Symbolic Execution¶
Symbolic execution is a program analysis technique used to explore multiple execution paths of a program simultaneously. Unlike normal execution, which runs the program with specific inputs, symbolic execution treats inputs as symbolic variables rather than concrete values. This means the execution can represent a wide range of inputs with symbolic expressions. Symbolic execution allows, at a time in emulation, to determine for a branch all conditions necessary to take a branch or not. Every variable is represented as a symbolic value, and each branch as a constraint. Thus, symbolic execution allows us to see which conditions allow the program to go from point A to point B by resolving these constraints.

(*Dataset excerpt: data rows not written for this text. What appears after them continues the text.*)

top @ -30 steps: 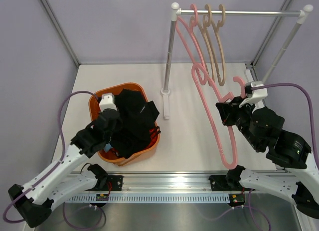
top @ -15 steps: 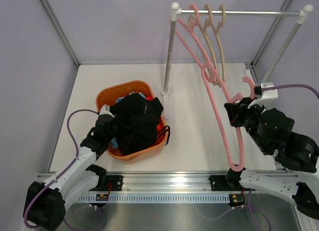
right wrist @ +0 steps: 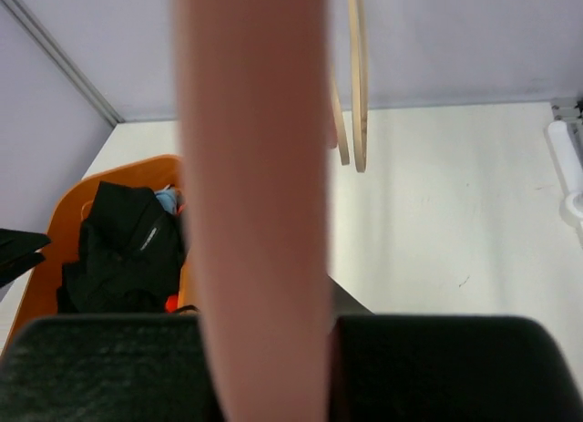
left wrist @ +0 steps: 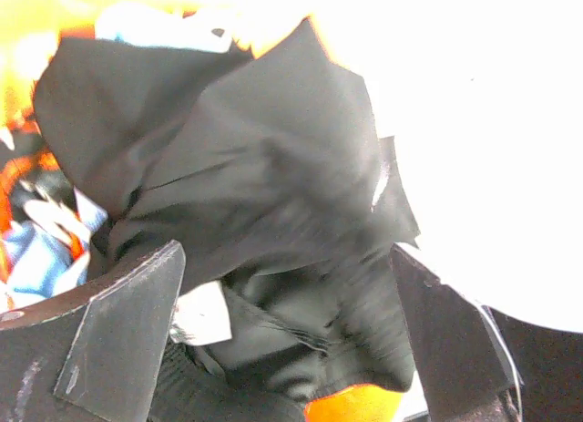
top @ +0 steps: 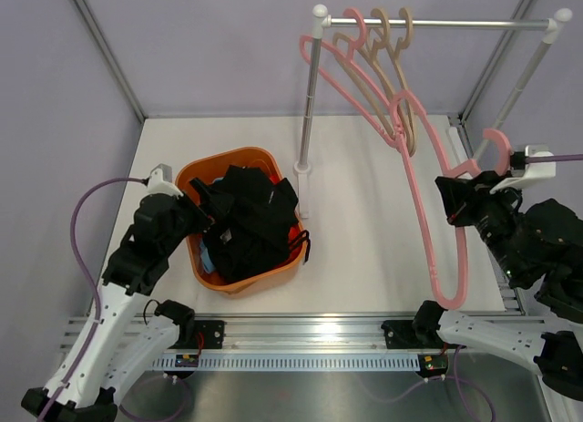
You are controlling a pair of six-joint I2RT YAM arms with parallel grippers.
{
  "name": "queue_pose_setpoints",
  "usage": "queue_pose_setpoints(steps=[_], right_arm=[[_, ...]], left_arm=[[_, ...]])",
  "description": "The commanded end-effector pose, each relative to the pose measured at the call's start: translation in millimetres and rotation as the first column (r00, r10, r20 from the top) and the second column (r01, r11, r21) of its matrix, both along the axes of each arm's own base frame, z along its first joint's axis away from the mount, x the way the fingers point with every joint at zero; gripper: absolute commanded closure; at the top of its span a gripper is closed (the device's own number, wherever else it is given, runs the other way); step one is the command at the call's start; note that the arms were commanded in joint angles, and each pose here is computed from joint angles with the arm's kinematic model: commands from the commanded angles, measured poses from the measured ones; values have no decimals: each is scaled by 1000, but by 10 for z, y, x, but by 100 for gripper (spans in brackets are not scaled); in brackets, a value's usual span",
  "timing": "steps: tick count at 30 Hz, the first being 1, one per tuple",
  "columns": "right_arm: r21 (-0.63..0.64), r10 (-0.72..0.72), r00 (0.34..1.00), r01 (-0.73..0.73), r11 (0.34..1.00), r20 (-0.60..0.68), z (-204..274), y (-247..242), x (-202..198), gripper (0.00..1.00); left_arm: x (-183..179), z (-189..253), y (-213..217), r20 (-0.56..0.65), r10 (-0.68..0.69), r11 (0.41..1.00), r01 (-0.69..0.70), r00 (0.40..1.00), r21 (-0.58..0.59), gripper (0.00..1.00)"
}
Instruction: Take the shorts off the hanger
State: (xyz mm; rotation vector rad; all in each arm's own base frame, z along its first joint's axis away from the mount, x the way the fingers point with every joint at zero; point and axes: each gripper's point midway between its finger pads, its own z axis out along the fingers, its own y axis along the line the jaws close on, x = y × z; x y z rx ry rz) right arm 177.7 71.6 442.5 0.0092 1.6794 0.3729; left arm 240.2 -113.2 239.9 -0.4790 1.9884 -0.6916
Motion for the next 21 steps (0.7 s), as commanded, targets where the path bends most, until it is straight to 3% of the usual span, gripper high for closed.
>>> queue_pose_setpoints(steps=[1,6,9,13,18,21], right_arm=[[46,-64,994,61,997,90,368,-211,-15,100],[30,-80,986,76,997,148,609,-255,9,100],[-4,-182,966,186,983,182,714,-392,95,100],[-102,-367,900,398,912,234,850,-685,180,100],[-50,-392,878,420,906,276,1071,-784,139,100],[-60,-348,900,375,925,263,1065,-690,153,100]], left_arm=[[-23,431,154,101,-9,993,-3,995,121,1],[-65,709,207,168,-36,985,6,985,175,1],[-67,764,222,185,-62,975,20,981,221,1],[-80,726,161,174,-137,958,86,975,275,1],[-105,619,132,153,-187,940,132,970,314,1],[-121,584,118,147,-206,934,149,968,324,1]])
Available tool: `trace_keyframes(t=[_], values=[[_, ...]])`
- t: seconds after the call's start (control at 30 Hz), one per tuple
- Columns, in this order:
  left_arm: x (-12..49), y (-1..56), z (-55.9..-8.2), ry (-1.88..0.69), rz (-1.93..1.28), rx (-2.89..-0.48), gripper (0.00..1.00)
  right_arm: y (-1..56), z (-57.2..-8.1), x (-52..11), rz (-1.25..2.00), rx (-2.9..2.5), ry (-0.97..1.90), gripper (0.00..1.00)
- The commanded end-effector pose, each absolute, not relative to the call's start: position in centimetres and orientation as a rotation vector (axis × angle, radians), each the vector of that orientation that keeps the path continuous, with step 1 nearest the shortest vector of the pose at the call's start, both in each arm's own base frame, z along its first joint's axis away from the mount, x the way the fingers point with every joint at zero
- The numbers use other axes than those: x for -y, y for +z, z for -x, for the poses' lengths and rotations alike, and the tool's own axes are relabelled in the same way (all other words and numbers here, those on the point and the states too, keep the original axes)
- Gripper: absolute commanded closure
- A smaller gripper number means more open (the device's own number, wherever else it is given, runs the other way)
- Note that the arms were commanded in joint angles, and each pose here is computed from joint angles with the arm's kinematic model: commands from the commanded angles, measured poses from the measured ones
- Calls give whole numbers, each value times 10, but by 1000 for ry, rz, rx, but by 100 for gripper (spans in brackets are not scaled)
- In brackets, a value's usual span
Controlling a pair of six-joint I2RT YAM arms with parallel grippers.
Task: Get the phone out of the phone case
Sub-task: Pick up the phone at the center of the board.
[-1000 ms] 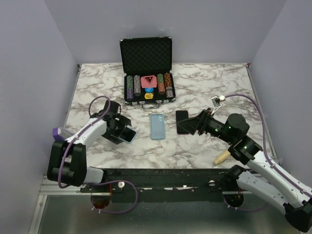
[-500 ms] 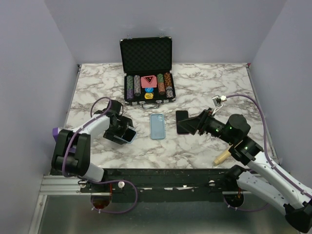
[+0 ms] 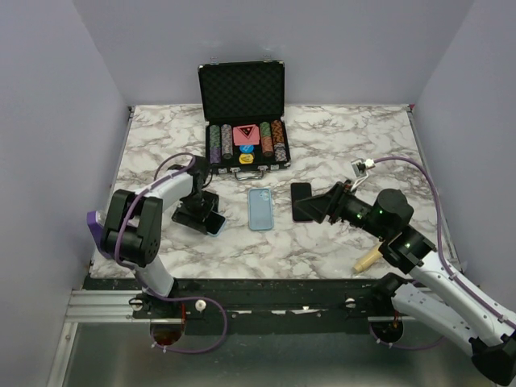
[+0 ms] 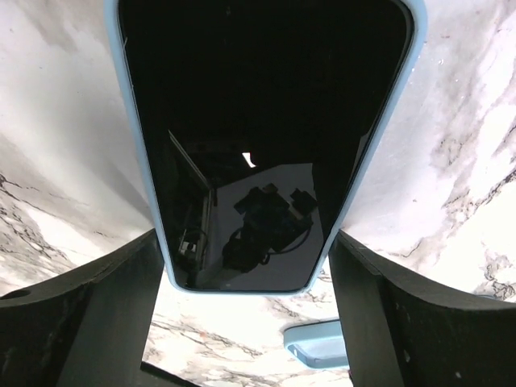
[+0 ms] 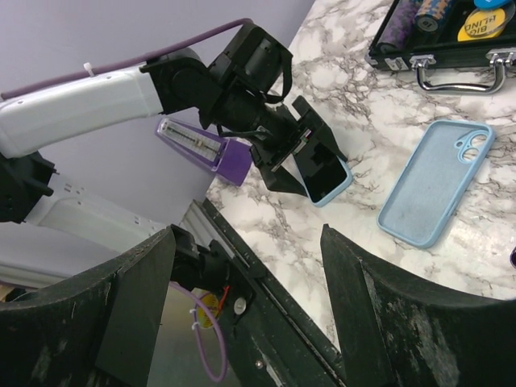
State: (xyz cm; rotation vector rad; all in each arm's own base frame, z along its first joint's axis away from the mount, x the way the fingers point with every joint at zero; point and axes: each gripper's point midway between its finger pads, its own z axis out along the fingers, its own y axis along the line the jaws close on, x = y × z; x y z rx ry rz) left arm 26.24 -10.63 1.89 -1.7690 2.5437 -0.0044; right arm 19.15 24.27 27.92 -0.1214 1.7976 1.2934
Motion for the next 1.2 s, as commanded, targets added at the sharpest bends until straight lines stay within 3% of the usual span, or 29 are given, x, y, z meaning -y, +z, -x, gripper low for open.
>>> trace_keyframes(t=[0.0,0.27,0.33,0.37,0.4,0.63,0.87,1.17], values=[[102,11,-250,101,1804,-2534,18,283,-193,-240,124,-1787,1265,19],[108,-1,-250,-59,1723,-2521,62,268,-194,-237,120,-1853,1219,18],[109,3,-253,-113,1668,-2511,80,263,-194,-237,114,-1862,1213,19],[109,6,-255,-138,1642,-2503,97,260,-195,-236,113,-1866,1209,19],[108,9,-254,-143,1621,-2502,100,259,-194,-237,117,-1869,1212,18],[107,32,-253,-258,1477,-2470,100,237,-197,-247,136,-1927,1226,19],[125,65,-253,-547,1274,-2430,100,207,-202,-262,163,-1996,1264,16],[128,123,-245,-779,1072,-2242,100,181,-205,-273,167,-2060,1290,14]])
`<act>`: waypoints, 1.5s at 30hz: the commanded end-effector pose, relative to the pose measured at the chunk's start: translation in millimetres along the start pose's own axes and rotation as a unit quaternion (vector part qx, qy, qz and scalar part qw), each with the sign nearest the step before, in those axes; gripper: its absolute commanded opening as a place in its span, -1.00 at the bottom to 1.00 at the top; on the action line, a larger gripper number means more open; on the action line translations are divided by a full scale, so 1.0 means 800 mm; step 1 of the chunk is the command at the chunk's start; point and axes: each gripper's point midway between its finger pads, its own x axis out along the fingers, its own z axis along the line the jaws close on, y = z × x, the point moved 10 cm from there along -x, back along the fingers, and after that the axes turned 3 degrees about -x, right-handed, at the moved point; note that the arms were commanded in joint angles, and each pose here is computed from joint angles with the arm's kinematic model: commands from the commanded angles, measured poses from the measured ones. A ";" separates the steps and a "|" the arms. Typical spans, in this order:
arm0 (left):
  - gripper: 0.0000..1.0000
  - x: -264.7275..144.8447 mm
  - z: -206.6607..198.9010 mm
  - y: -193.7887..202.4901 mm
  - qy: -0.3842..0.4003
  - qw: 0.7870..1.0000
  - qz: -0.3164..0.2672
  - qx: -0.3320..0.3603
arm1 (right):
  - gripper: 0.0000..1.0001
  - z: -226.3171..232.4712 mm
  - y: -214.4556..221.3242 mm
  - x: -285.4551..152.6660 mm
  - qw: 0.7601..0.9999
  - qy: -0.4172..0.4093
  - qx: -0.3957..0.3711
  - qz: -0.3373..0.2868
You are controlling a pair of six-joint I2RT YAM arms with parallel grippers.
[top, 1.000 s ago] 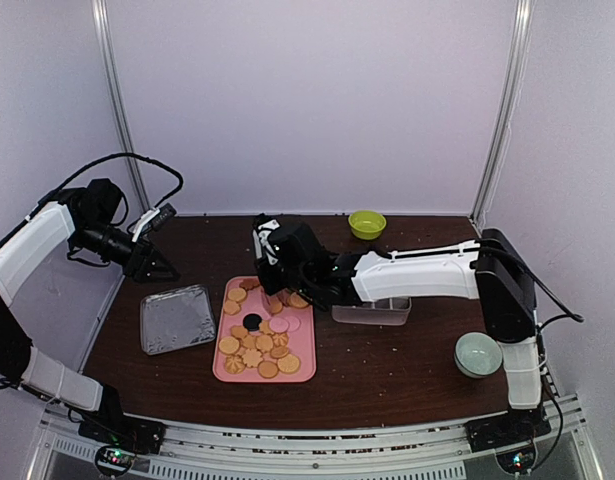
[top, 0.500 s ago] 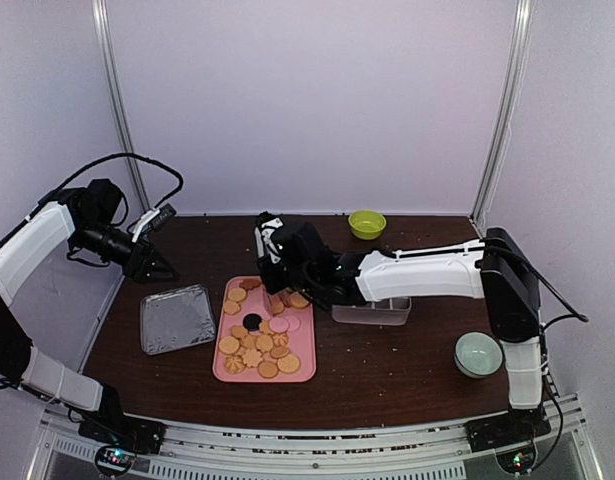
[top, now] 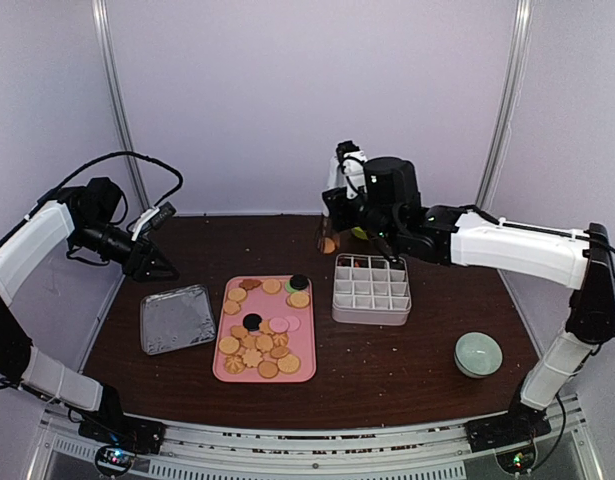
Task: Pack the cookies
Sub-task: Pick up the fake cookies from the plate, then move the packing box to the center of the board.
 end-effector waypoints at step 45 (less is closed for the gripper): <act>0.38 -0.003 0.003 -0.004 0.001 1.000 -0.004 0.005 | -0.49 -0.166 0.109 0.072 0.975 0.193 -0.032 0.109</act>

The execution paths are then analyzed by solving constraints generated by these symbolic expressions, allowing the discovery of bugs and vulnerabilities that might be missed in standard testing.
Example:¶
Consider the following simple program :
const char* check_value(int x) {
if (x > 10) {
return "Greater";
} else {
return "Lesser or Equal";
}
}
In normal execution, if x
is set to 5, the program will follow the path
where x <= 10
and return “Lesser or Equal”. In symbolic execution, x
is treated as a symbolic variable, X
. The execution engine explores both
paths:
Path 1:
X > 10
leading to the result “Greater”Path 2:
X <= 10
leading to the result “Lesser or Equal”
Constraints for both paths are generated and solved to understand all possible behaviors of the program.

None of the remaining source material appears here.